Maybe I'm too hungry/tired to make sense of it right now. Will be interesting to read what others think.

skybrian 4 days ago | parent | next [-]

They probably could have explained better what hasn’t changed. Observable Notebooks work like a spreadsheet or makefile. The cells aren’t executed top to bottom (like a Jupyter Notebook). Instead they’re executed in dependency order.

Looks like this is still true with the new system:

> The Build API analyzes cell source code to find unbound references, such that the appropriate variable graph can be initialized using the Observable Runtime.

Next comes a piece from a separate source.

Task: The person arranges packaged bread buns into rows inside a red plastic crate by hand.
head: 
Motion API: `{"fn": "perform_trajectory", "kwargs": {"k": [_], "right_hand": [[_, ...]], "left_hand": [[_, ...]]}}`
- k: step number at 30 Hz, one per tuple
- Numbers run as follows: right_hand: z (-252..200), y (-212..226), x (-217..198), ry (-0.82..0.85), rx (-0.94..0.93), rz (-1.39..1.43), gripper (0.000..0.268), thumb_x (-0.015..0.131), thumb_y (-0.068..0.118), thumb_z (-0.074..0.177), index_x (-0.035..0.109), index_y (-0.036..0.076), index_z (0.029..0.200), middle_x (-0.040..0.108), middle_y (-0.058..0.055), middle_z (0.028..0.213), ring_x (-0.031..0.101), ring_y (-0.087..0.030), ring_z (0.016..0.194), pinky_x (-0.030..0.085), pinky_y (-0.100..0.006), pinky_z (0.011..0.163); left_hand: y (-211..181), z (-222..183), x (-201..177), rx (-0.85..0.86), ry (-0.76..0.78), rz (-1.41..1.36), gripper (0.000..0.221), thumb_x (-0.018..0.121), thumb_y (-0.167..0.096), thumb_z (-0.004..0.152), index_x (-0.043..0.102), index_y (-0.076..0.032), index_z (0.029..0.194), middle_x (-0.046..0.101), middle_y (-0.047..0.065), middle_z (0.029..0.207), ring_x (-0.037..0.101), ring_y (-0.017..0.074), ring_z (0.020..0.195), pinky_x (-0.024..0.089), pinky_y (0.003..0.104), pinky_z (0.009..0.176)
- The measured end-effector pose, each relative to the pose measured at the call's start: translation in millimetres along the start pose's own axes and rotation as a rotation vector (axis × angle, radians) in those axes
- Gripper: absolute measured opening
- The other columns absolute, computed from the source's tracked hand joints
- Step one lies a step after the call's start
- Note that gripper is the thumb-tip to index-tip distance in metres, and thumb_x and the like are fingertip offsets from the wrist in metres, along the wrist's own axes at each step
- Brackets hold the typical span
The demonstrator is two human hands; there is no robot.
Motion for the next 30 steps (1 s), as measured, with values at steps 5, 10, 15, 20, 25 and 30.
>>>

For non-JavaScript cells (such as Markdown, HTML, and SQL), the Build API also transpiles the source into a tagged template literal expression.

This is unlike other document formats. They made the cells look like standard JavaScript now (versus the JavaScript variant they had before) but the file format is necessarily different, because the execution model is different. There is a build step to ensure that the cells will be executed in the right order on page load.

chaps 4 days ago | parent | prev [-]

Have a look at https://observablehq.com/@observablehq and just poke around.

It's a neat tool that solves a lot of specific sharing/visualization problems (think of newsroom data analysis).

I like observable but I hate how much it feels like the service has been taken over by product managers looking for that next bump.